**PROBLEM REQUIREMENTS**
The data below is to be set down again exactly as written.

Stored items:

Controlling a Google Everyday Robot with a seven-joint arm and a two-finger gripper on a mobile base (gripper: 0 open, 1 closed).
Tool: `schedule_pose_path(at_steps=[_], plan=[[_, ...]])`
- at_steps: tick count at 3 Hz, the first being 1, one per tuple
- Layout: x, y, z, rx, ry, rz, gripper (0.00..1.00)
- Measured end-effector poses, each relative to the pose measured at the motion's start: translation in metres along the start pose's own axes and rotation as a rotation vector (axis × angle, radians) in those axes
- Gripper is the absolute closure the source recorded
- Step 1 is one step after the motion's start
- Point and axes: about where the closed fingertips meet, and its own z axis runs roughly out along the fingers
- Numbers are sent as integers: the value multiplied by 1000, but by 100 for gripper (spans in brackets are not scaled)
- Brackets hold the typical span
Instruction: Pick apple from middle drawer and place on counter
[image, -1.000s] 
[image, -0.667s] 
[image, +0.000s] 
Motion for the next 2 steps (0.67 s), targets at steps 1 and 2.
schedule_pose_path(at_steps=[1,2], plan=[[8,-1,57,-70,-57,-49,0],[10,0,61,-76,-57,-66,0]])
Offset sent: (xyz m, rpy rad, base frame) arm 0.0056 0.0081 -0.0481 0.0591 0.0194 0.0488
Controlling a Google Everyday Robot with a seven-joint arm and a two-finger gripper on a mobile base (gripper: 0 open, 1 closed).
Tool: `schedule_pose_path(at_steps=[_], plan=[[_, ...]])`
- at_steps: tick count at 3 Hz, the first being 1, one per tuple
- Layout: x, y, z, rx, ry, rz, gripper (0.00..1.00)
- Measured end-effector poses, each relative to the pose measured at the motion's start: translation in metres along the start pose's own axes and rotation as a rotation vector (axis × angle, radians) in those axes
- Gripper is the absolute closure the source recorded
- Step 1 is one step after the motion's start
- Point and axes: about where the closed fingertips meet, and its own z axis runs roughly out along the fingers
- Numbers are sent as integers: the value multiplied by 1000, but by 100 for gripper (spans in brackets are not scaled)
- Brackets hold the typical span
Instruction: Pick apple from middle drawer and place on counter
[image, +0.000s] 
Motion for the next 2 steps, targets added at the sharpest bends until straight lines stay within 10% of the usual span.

**OUTPUT FOR THIS EXERCISE**
Controlling a Google Everyday Robot with a seven-joint arm and a two-finger gripper on a mobile base (gripper: 0 open, 1 closed).
Tool: `schedule_pose_path(at_steps=[_], plan=[[_, ...]])`
- at_steps: tick count at 3 Hz, the first being 1, one per tuple
- Layout: x, y, z, rx, ry, rz, gripper (0.00..1.00)
- Measured end-effector poses, each relative to the pose measured at the motion's start: translation in metres along the start pose's own axes and rotation as a rotation vector (axis × angle, radians) in those axes
- Gripper is the absolute closure the source recorded
- Step 1 is one step after the motion's start
- Point and axes: about where the closed fingertips meet, and its own z axis runs roughly out along the fingers
- Numbers are sent as integers: the value multiplied by 1000, but by 100 for gripper (spans in brackets are not scaled)
- Brackets hold the typical span
Instruction: Pick apple from middle drawer and place on counter
[image, -1.000s] 
[image, -0.667s] 
[image, +0.000s] 
Motion for the next 2 steps (0.67 s), targets at steps 1 and 2.
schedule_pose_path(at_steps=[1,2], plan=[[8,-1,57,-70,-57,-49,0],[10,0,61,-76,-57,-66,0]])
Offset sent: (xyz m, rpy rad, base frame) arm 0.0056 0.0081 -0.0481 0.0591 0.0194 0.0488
Controlling a Google Everyday Robot with a seven-joint arm and a two-finger gripper on a mobile base (gripper: 0 open, 1 closed).
Tool: `schedule_pose_path(at_steps=[_], plan=[[_, ...]])`
- at_steps: tick count at 3 Hz, the first being 1, one per tuple
- Layout: x, y, z, rx, ry, rz, gripper (0.00..1.00)
- Measured end-effector poses, each relative to the pose measured at the motion's start: translation in metres along the start pose's own axes and rotation as a rotation vector (axis × angle, radians) in those axes
- Gripper is the absolute closure the source recorded
- Step 1 is one step after the motion's start
- Point and axes: about where the closed fingertips meet, and its own z axis runs roughly out along the fingers
- Numbers are sent as integers: the value multiplied by 1000, but by 100 for gripper (spans in brackets are not scaled)
- Brackets hold the typical span
Instruction: Pick apple from middle drawer and place on counter
[image, +0.000s] 
Motion for the next 2 steps, targets added at the sharpest bends until straight lines stay within 10% of the usual span.

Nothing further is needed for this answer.